#### [Exercise requirements]
Copy each line of the material in which the word "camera" appears.

***** Data

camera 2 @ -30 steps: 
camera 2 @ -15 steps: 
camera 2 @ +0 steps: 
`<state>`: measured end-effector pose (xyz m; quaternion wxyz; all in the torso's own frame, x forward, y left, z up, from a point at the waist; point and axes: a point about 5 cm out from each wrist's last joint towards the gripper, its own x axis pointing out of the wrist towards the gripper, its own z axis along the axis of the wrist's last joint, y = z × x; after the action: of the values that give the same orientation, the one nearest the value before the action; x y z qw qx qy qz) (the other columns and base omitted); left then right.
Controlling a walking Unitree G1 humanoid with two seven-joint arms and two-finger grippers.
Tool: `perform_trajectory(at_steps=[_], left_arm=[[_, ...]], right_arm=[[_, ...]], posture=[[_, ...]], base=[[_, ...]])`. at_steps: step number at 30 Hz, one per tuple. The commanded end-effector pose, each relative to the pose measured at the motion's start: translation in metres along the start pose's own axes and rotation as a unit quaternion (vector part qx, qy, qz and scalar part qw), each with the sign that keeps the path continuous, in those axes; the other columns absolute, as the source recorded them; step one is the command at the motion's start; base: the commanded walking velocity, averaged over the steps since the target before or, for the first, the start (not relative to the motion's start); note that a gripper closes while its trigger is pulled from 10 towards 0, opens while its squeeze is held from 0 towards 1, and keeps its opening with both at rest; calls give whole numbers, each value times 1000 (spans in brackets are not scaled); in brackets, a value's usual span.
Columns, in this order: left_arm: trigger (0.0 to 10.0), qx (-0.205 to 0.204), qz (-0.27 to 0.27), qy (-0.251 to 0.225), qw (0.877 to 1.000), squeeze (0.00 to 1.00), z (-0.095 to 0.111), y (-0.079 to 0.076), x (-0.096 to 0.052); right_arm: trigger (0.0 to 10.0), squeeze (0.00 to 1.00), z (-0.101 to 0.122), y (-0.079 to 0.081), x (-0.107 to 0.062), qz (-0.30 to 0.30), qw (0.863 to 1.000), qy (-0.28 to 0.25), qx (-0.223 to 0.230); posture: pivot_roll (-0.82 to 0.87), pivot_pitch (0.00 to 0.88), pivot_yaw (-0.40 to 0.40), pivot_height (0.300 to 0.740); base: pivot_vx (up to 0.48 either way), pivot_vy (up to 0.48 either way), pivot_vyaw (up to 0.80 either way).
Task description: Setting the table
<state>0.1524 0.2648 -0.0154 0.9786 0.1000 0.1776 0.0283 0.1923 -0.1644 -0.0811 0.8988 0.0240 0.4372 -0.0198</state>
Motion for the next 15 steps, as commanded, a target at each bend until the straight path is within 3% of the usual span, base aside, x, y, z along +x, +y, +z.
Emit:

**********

#### [Exercise solution]
camera 2 @ -30 steps: 
camera 2 @ -15 steps: 
camera 2 @ +0 steps: 

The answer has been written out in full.